HOW TO COMPLETE THIS TASK: Copy out, unchanged, every line from the start of the records to the line that contains "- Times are", and stop there.

RECORDS PROVIDED:
-- -- --
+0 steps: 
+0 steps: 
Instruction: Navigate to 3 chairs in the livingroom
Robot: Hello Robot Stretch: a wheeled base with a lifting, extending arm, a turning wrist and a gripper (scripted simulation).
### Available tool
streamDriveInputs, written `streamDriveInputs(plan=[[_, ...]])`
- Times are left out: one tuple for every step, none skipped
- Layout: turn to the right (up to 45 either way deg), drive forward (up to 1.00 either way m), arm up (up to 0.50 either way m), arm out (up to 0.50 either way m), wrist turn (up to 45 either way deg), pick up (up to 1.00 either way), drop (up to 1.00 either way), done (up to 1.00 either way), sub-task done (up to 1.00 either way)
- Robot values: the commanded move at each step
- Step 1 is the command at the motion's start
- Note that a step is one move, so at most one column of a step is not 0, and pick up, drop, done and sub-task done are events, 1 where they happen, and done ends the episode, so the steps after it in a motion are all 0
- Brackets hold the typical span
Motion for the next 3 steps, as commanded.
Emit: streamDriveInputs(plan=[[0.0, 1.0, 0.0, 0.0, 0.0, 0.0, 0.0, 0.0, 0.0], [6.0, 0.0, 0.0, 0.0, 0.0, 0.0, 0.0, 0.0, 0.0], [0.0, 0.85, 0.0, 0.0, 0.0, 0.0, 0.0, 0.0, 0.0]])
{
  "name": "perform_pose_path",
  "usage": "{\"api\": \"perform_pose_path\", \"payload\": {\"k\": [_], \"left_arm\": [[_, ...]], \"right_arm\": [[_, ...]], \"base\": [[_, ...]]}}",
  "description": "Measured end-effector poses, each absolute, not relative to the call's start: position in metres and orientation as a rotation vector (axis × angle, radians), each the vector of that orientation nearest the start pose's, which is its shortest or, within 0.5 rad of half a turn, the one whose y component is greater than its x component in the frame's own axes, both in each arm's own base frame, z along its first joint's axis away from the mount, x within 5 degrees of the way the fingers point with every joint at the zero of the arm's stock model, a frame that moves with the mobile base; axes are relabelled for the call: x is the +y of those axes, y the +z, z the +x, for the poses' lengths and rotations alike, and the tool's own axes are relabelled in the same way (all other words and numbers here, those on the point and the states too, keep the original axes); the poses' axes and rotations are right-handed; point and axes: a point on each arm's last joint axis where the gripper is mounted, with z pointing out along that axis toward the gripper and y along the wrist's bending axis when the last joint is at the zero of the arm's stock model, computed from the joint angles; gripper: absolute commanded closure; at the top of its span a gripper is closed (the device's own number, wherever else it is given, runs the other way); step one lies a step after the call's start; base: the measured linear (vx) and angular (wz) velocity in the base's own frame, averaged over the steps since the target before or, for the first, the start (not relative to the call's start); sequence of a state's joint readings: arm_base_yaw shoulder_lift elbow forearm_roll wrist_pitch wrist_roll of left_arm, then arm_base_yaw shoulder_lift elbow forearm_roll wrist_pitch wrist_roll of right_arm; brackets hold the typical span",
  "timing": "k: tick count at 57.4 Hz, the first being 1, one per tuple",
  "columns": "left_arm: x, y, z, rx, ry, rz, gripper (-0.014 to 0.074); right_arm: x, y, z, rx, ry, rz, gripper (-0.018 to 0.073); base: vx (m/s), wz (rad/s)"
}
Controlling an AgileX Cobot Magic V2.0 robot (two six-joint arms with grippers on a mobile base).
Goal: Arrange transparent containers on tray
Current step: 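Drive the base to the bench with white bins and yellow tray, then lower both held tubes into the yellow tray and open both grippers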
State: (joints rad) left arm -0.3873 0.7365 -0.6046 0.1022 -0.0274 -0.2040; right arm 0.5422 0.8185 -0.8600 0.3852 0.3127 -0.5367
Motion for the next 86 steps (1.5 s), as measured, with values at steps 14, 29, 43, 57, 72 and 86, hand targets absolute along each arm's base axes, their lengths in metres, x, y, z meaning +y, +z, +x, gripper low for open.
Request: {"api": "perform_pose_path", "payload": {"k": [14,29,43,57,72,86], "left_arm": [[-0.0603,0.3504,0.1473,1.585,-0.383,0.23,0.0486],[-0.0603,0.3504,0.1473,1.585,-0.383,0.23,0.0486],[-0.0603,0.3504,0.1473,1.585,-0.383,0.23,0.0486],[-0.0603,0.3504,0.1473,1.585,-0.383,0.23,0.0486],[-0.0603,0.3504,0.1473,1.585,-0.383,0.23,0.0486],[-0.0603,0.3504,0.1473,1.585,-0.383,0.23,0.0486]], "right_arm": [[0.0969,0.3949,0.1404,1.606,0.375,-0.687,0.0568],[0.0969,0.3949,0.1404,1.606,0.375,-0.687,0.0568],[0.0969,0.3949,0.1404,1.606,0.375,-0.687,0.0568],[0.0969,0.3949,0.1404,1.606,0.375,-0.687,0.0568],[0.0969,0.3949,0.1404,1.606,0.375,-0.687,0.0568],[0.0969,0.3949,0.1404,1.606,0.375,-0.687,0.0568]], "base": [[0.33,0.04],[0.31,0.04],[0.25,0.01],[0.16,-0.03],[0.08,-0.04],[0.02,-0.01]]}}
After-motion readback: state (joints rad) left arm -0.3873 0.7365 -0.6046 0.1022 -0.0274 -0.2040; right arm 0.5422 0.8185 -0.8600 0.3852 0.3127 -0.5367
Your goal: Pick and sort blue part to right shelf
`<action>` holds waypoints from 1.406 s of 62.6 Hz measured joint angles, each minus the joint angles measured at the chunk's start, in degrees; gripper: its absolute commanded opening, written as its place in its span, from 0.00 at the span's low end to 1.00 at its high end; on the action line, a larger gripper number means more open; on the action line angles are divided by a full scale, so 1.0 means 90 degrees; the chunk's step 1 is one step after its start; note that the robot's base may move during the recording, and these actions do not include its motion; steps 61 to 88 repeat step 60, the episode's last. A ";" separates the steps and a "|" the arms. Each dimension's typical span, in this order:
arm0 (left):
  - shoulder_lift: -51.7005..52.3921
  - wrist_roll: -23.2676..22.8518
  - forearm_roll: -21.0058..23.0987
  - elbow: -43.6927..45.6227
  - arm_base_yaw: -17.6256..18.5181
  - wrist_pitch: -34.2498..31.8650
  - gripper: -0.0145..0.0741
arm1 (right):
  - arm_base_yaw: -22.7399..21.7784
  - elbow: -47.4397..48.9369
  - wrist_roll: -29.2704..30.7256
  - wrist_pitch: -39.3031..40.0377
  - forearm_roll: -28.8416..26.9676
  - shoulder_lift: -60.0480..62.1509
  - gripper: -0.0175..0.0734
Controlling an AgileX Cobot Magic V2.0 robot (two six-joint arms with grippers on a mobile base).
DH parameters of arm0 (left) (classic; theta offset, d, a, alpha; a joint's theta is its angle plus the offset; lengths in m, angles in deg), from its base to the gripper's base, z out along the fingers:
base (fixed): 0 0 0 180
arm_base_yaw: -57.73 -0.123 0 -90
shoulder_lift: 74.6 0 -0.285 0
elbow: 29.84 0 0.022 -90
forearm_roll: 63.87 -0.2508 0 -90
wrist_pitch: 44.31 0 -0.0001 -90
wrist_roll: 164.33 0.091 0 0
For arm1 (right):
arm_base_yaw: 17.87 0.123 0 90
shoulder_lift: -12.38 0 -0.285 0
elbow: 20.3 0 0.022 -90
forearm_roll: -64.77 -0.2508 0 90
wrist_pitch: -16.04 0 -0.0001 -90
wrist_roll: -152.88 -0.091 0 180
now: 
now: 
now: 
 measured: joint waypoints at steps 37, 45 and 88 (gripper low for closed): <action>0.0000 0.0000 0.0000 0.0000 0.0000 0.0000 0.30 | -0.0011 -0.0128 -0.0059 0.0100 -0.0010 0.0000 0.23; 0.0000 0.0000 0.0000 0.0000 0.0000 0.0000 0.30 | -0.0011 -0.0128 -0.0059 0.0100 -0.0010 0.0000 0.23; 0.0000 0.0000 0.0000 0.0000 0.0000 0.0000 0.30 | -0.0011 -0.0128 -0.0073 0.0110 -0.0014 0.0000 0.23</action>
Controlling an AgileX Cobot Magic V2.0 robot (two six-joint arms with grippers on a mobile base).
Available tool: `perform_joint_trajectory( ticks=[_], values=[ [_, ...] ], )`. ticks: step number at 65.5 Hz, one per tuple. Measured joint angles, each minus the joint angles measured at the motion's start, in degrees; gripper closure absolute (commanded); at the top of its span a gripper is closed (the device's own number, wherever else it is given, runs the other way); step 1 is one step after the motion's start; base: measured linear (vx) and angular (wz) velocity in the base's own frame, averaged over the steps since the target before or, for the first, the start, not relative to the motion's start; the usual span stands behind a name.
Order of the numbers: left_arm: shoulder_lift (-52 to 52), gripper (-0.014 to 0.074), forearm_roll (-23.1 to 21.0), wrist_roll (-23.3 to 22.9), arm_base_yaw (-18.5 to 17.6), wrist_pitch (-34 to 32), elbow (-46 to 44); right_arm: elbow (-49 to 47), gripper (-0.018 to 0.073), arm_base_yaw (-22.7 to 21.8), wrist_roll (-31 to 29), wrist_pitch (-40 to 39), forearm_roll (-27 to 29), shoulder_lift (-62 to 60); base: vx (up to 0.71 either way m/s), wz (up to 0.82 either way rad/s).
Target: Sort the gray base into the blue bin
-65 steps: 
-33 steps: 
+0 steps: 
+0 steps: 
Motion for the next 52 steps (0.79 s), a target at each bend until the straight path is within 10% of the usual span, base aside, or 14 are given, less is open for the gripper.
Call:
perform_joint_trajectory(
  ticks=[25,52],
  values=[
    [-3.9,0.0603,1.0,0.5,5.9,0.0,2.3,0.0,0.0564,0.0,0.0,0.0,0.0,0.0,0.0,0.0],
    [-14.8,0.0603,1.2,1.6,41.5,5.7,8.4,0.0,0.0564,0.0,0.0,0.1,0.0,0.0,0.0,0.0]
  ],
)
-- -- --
PROBLEM SOLUTION:
+0 steps: 
+0 steps: 
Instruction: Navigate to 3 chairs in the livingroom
Robot: Hello Robot Stretch: a wheeled base with a lifting, extending arm, a turning wrist and a gripper (scripted simulation).
### Available tool
streamDriveInputs, written `streamDriveInputs(plan=[[_, ...]])`
- Times are left out: one tuple for every step, none skipped

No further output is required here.